**What you should do:** Retype the listing found below exactly, but leave out each picture.

**Data extract:**
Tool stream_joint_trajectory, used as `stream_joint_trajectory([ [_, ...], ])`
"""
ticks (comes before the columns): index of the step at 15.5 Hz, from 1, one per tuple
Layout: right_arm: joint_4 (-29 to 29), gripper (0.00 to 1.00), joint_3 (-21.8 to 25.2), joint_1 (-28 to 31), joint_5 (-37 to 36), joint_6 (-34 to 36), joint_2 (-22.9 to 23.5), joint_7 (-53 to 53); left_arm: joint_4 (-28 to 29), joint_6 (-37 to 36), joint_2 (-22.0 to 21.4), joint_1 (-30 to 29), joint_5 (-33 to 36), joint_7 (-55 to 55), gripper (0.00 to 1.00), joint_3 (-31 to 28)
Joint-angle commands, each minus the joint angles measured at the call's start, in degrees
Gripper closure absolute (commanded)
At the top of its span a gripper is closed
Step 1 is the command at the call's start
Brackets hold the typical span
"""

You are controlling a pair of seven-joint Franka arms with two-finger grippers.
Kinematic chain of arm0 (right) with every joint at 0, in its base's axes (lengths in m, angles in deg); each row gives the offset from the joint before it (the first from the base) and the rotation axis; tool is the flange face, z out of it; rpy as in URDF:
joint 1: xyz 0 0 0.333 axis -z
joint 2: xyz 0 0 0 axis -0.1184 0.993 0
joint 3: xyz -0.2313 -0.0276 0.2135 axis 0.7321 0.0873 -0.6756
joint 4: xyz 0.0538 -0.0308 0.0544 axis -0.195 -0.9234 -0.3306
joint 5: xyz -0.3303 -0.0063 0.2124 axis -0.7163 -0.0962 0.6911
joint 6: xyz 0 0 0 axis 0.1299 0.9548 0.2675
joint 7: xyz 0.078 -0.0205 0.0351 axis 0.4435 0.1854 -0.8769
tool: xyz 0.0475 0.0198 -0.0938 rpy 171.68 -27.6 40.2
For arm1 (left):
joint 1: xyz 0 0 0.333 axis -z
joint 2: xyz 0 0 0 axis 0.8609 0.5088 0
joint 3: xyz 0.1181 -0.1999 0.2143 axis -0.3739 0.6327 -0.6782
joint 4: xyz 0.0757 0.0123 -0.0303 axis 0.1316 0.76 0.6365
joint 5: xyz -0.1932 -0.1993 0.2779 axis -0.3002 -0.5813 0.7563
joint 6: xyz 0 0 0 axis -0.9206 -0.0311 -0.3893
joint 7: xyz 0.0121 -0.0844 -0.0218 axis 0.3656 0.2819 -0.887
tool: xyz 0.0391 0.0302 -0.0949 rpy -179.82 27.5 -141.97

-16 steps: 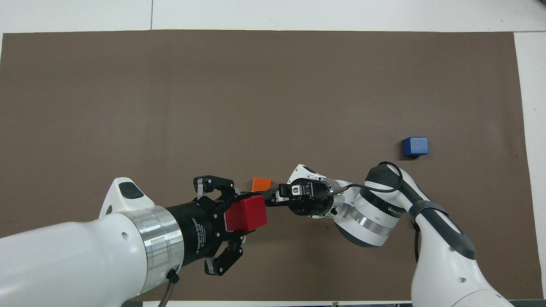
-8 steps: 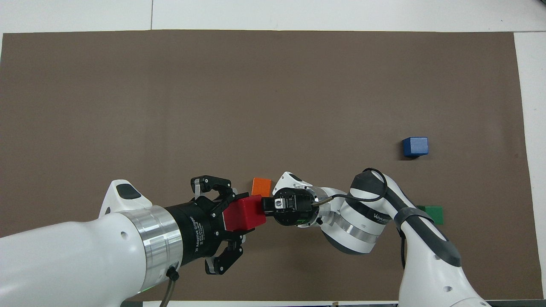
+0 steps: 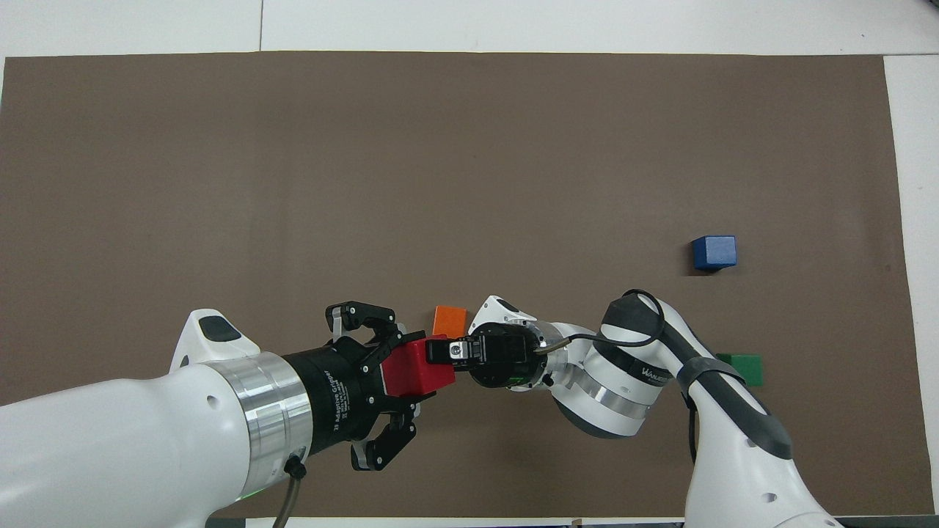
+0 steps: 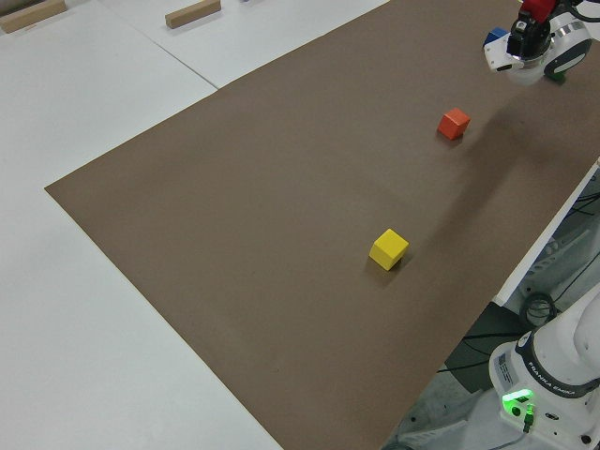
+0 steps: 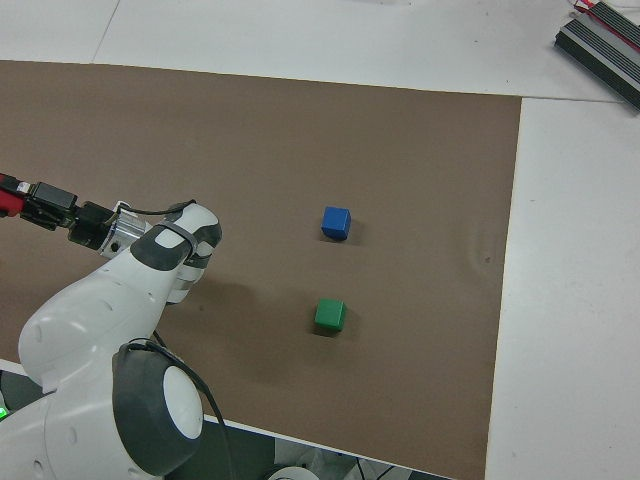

**Result of the exercise:**
Tool stream_joint_trajectory, used as `stream_joint_trajectory([ [_, ...], ])`
"""
ticks (comes before the columns): index of the step at 15.5 Hz, from 1, one per tuple
Layout: right_arm: joint_4 (-29 to 29), gripper (0.00 to 1.00), joint_3 (-21.8 to 25.2), joint_1 (-28 to 31), joint_5 (-37 to 36), joint_6 (-34 to 36), joint_2 (-22.9 to 23.5), joint_7 (-53 to 53); left_arm: joint_4 (-28 to 29), joint_6 (-37 to 36), joint_2 (-22.0 to 21.4), joint_1 (-30 to 29), joint_5 (-33 to 36), joint_7 (-55 to 55), gripper (0.00 to 1.00), joint_3 (-31 to 28)
Joint-angle commands, each minus the joint angles measured at the call's start, in degrees
Gripper closure absolute (commanded)
At the top of its span a gripper is closed
Step 1 is the command at the call's start
Brackets hold the typical span
"""

You are controlling a pair of seven-joint Franka arms with two-finger grippers.
Kinematic chain of arm0 (right) with every joint at 0, in its base's axes (lengths in m, angles in deg); each row gives the offset from the joint before it (the first from the base) and the rotation axis; tool is the flange face, z out of it; rpy as in URDF:
joint 1: xyz 0 0 0.333 axis -z
joint 2: xyz 0 0 0 axis -0.1184 0.993 0
joint 3: xyz -0.2313 -0.0276 0.2135 axis 0.7321 0.0873 -0.6756
joint 4: xyz 0.0538 -0.0308 0.0544 axis -0.195 -0.9234 -0.3306
joint 5: xyz -0.3303 -0.0063 0.2124 axis -0.7163 -0.0962 0.6911
joint 6: xyz 0 0 0 axis 0.1299 0.9548 0.2675
joint 7: xyz 0.078 -0.0205 0.0351 axis 0.4435 0.1854 -0.8769
tool: xyz 0.0475 0.0198 -0.0938 rpy 171.68 -27.6 40.2
For arm1 (left):
joint 1: xyz 0 0 0.333 axis -z
joint 2: xyz 0 0 0 axis 0.8609 0.5088 0
joint 3: xyz 0.1181 -0.1999 0.2143 axis -0.3739 0.6327 -0.6782
joint 4: xyz 0.0757 0.0123 -0.0303 axis 0.1316 0.76 0.6365
joint 5: xyz -0.1932 -0.1993 0.2779 axis -0.3002 -0.5813 0.7563
joint 6: xyz 0 0 0 axis -0.9206 -0.0311 -0.3893
joint 7: xyz 0.0121 -0.0844 -0.0218 axis 0.3656 0.2819 -0.887
tool: xyz 0.0391 0.0302 -0.0949 rpy -179.82 27.5 -141.97

-16 steps: 
-8 steps: 
+0 steps: 
+0 steps: 
+0 steps: 

Nothing further is required of this output.